Now, a new dormitory for backside workers is under the final phase of construction. Soon, it will provide updated living conditions for those that occupy the barn areas. Thank God.

Now, a new and improved Turfway Park sits aglow. And, awaits. And, is open for business.

One that is immeasurably better.

One that is a bright and shining attraction.

One that the entire horse industry and community can be proud to call its’ own.

One that can attract the likes of Sara Evans.

One that can — and, in all probability, will — get better. And, better. And, better.

Prior to my recent visit, the last time I had been on location at Turfway Park was a couple of years ago for the running of the Jeff Ruby Steaks in March. At that time, Turfway Park accommodated the overflow crowd by erecting a huge tent near the quarter pole of the racetrack. Legislators attended. Local government officials attended. Dignitaries attended. Somehow, I got in, too.

As fate would have it, a horrific wind storm descended on the area about an hour or so before the big race. The light standards that lined the racetrack bent and swayed. The light fixtures and the huge speakers attached to the roof ceiling of the tent started to swing like chimes on a clock.
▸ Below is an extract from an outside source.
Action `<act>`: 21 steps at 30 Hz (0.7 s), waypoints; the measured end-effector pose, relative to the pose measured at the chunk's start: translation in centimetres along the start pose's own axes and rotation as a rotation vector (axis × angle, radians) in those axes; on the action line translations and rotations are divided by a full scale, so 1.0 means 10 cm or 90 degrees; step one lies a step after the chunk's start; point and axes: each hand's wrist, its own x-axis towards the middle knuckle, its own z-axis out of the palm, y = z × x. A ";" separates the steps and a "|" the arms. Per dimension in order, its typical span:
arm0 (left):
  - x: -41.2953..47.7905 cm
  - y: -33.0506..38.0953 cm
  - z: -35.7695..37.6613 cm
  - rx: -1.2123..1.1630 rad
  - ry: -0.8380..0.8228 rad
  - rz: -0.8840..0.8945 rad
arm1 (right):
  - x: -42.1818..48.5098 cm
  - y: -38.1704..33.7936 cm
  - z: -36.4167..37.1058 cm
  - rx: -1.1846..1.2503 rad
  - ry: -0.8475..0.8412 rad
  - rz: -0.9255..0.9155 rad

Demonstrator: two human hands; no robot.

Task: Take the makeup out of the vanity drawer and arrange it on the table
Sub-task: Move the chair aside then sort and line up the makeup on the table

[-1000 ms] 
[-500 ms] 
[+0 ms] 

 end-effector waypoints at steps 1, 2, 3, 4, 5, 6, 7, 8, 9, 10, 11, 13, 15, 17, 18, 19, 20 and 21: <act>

Finally, security agents announced that we all had to evacuate the tent and we all would be instructed to convert to the main grandstand of the old Turfway Park structure.

Along with some high-ranking officials, me and my wife were taken to an area of the grandstand where there was yellow caution and police tape restricting entrance. The tape was cut. We were led inside.

Once there, we all noticed that there were signs taped to the walls and pillars, announcing that the area was considered to be “condemned” by local, oversight officials and was not safe or suitable for occupancy.

One person in our party had the nerve to speak up:

“Do you think we are safer in the tent with the swinging speakers or up here?”

Another person answered the question:

“Neither. We should consider running away — as fast as we can.”

There was not a hint of joking in her voice.

Today, there is no need to run away.

Today, there are some reasons to run to the new and improved Turfway Park.

That, my race friends, is what I call new and improved.